[Linux-cluster] problem with fencing

Fri Aug 5 15:21:02 UTC 2005

On Fri, Aug 05, 2005 at 05:02:05PM +0200, Javi Polo wrote:
> Hi there
> 
> I'm trying to set up gfs for work with a SAN ... and I want to use a
> script for fencing, instead of fence_manual, but it doesnt works :/
> 
> to try that, I do a "ifconfig eth0 down" in gfstest2, and gfstest1's syslog says:
> Aug  5 16:51:13 gfstest1 fenced: gfstest2 not a cluster member after 0 sec post_fail_delay
> Aug  5 16:51:13 gfstest1 fenced: fencing node "gfstest2"
> Aug  5 16:51:13 gfstest1 fence_manual: Node 192.168.1.2 needs to be reset before recovery can procede.  Waiting for 192.168.1.2 to rejoin the cluster or for manual acknowledgement that it has been reset (i.e. fence_ack_manual -n 192.168.1.2)
> 
> I want it to be automatic, and I modified fence_sanbox2.pl so it fits
> our switch commands. (I attached it on another mail some days ago)
> 
> the script works fine if I run it manually:
> gfstest1:~# fence_IBMswitch -a 10.1.1.1 -l admin -p tangerine -n 4      
> portDisable 4 
> success: disable 4
> gfstest1:~# fence_IBMswitch -a 10.1.1.1 -l admin -p tangerine -n 4 -o enable
> portEnable 4 
> success: enable 4
> gfstest1:~# 
> 
> could anybody give me a hint?
> I'm using lock_dlm

Did you update the cluster.conf file across all the nodes?  Could it be that
gfstest1 still has the old cluster.conf file?  That might account for the
manual fencing being run.  

Another way that you are going to run into manual fencing using this
configuration is if the first method ("san") fails the second method
("single") will be called.  What's odd about that is that there should still
be something in the logs listing the output of the first command.  I would
hope that there would also be an error in the logs in the even that you
forgot to but "fence_IBM" in the path or make it executable.  I'd consider
it a bug if that wasn't the case.

Lastly, I've not looked too closely at your script for fence_IBMswitch (I
think that's what you called it in the previous email... did you rename it to
fence_IBM?), but success and failure is not determined by fenced on the
basis of the output, but on the exit status of the agent.  If the agent
returns 0, then it succeeds, otherwise it's a failed fencing operation.
This might explain why the second method is being called, but it wouldn't
explain why there is no output in the logs from the first.

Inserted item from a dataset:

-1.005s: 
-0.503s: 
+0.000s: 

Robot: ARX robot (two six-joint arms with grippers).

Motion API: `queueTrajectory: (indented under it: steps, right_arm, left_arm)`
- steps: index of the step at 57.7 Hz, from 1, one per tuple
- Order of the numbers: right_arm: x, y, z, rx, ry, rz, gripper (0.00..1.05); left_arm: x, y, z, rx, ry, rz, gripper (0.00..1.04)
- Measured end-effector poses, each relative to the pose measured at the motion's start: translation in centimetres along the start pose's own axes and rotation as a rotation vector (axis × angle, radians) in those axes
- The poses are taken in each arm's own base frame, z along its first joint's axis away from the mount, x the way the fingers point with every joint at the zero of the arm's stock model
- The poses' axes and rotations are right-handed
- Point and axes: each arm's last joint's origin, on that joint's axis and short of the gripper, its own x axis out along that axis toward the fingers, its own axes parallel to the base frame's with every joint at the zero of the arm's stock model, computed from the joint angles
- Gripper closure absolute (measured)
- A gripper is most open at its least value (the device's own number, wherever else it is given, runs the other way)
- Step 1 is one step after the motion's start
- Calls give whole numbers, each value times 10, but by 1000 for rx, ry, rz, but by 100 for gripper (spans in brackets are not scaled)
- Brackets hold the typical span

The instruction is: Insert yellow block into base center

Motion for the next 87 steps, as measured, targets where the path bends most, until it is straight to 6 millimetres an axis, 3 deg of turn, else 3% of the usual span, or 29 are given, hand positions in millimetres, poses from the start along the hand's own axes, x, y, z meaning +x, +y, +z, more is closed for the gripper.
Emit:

> this is my cluster.conf:
> 
> <?xml version="1.0"?>
> <cluster name="test_cluster" config_version="4">
> 
>         <fencedevices>
>           <fencedevice name="human" agent="fence_manual"/>
>           <fencedevice name="san" agent="fence_IBM" ipaddr="10.1.1.1" login="admin" passwd="tangerine"/>
>         </fencedevices>
> 
>         <fence_daemon clean_start="0">
>         </fence_daemon>
> 
>         <cman>
>         </cman>
> 
>         <clusternodes>
>           <clusternode name="gfstest1" nodeid="1" votes="1">
>              <fence>
>                <method name="fibre">
>                  <device name="san" port="5"/>
>                </method>
>                <method name="single">
>                  <device name="human" ipaddr="192.168.1.1"/>
>                </method>
>              </fence>
>           </clusternode>
> 
>           <clusternode name="gfstest2" nodeid="2" votes="1">
>              <fence>
>                <method name="fibre">
>                  <device name="san" port="4"/>
>                </method>
>                <method name="single">
>                  <device name="human" ipaddr="192.168.1.2"/>
>                </method>
>              </fence>
>           </clusternode>
> 
>           <clusternode name="gfstest3" nodeid="3" votes="1">
>              <fence>
>                <method name="fibre">
>                  <device name="san" port="3"/>
>                </method>
>                <method name="single">
>                  <device name="human" ipaddr="192.168.1.3"/>
>                </method>
>              </fence>
>           </clusternode>
>         </clusternodes>
> 
> </cluster>
> 
> -- 
> Javier Polo @ Datagrama
> 902 136 126
> 
> --
> Linux-cluster mailing list
> Linux-cluster at redhat.com
> http://www.redhat.com/mailman/listinfo/linux-cluster

-- 
Adam Manthei  <amanthei at redhat.com>